INSTRUCTIONS FOR THE TASK:
Once the line containing "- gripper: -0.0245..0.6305" is found in the entries below, reproduce it and every line after it, stopping at and including the line containing "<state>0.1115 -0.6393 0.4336"; reproduce nothing else, and keep each line exact.

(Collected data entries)
● ● ● ● ●
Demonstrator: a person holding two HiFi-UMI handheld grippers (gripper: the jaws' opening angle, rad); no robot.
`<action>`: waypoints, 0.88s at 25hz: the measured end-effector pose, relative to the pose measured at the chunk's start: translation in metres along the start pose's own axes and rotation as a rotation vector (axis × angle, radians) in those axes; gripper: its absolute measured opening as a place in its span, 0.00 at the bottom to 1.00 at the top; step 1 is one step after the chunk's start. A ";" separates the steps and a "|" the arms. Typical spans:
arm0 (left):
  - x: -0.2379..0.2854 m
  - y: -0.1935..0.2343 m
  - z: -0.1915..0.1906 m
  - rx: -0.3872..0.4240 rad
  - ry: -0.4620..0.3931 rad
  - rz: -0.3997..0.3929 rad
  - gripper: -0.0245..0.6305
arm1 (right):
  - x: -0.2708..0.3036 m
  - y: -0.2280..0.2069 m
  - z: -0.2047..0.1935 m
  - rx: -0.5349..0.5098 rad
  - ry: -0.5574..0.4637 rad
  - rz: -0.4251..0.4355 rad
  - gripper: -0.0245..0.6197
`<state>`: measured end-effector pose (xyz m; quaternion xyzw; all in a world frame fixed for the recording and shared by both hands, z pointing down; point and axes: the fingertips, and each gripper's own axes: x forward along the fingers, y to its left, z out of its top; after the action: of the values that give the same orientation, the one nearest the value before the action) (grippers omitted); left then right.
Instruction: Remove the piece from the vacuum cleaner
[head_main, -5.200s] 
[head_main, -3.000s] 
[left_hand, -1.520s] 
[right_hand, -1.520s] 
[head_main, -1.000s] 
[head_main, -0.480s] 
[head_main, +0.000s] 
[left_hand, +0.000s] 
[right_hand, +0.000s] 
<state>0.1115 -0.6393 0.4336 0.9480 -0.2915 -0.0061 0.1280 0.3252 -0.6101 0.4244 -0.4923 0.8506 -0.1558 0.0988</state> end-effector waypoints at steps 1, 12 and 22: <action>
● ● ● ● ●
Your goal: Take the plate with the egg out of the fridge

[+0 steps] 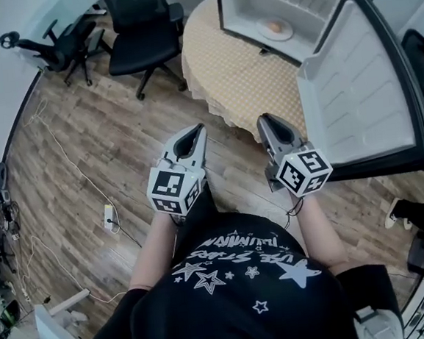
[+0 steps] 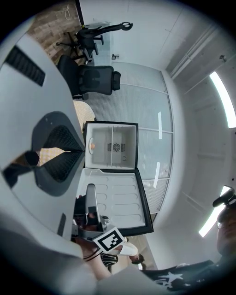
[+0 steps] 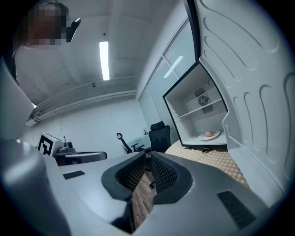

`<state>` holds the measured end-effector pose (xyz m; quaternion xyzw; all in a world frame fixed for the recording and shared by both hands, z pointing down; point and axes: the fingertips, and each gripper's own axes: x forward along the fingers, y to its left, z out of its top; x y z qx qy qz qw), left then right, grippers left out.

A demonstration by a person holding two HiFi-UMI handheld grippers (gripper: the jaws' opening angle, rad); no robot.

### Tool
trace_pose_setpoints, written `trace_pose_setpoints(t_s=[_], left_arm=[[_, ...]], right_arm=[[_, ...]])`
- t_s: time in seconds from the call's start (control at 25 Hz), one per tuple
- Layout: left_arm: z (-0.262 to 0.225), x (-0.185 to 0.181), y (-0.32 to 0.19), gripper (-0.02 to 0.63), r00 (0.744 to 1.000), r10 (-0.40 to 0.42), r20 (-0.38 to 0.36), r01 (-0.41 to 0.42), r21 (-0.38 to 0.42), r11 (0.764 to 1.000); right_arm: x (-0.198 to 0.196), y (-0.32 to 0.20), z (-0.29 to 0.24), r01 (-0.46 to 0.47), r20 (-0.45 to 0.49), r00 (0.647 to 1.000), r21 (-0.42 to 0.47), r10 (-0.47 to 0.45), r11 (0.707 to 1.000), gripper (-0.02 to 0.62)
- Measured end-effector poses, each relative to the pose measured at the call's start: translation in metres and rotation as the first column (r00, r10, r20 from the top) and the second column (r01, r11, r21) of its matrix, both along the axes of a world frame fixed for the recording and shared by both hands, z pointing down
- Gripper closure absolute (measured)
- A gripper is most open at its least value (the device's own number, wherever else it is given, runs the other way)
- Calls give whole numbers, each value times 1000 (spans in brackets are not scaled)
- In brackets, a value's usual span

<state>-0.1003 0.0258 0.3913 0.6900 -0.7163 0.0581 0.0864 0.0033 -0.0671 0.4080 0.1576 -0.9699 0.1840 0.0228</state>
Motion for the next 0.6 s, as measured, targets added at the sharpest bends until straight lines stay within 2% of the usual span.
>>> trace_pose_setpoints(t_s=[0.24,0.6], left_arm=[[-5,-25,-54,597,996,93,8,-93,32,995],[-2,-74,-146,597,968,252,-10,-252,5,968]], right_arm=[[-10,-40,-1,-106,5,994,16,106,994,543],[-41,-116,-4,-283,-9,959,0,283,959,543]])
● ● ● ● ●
RESULT FOR THIS EXERCISE:
  - gripper: -0.0245..0.6305
arm1 (right):
  - x: -0.2708..0.3036 m
  - y: -0.2280..0.2069 m
  - z: -0.2047..0.1935 m
  - rx: -0.5349..0.5098 rad
  - ry: -0.5574..0.4637 rad
  - rz: -0.4251..0.4355 rad
  - gripper: -0.0245..0.6197
`<state>`: measured end-effector pose (xyz m; quaternion xyzw; all in a world frame fixed for the recording and shared by both hands, z pointing down; point and axes: the fingertips, and each gripper's own axes: x forward along the fingers, y to its left, z out of its top; after the action: of the values that give the same orientation, the one nearest the value before the action) (grippers omitted); left then right.
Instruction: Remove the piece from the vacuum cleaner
[head_main, -5.200s] 
[head_main, -3.000s] 
[left_hand, -1.520s] 
[right_hand, -1.520s] 
[head_main, -1.000s] 
[head_main, -0.480s] 
[head_main, +0.000s] 
[left_hand, +0.000s] 
[right_hand, +0.000s] 
<state>0.1115 -0.6393 0.4336 0.9480 -0.2915 -0.0061 0.1280 0.3252 -0.6101 0.4244 -0.4923 0.8506 -0.1558 0.0988</state> end-effector waypoints at steps 1, 12 and 22: <action>

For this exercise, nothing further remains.